REQUIRED WORK:
Every line from the top of the material through the line holding "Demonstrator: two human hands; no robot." should be copied exactly, and only those lines.

RECORDED DATA:

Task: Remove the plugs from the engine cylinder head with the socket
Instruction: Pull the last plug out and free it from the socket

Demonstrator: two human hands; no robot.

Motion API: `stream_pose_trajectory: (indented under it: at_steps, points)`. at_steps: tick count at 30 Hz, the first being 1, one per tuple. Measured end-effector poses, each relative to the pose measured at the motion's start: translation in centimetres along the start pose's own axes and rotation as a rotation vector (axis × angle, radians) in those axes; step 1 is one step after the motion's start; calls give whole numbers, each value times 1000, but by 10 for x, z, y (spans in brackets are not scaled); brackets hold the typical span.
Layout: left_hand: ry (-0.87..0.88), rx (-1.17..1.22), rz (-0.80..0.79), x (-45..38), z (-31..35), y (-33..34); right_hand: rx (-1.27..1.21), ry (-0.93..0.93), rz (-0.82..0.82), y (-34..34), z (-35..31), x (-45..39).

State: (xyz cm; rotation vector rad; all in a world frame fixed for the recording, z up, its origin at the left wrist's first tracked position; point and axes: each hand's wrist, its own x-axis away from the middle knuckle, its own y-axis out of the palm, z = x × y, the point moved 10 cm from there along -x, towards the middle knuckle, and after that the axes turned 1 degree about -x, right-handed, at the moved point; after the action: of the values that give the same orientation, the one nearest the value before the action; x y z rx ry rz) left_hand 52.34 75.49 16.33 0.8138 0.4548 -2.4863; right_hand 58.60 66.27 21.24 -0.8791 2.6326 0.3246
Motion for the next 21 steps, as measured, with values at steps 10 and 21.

TASK OUTPUT:
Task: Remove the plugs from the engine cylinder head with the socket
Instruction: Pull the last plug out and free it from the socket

Demonstrator: two human hands; no robot.

No additional answer is expected.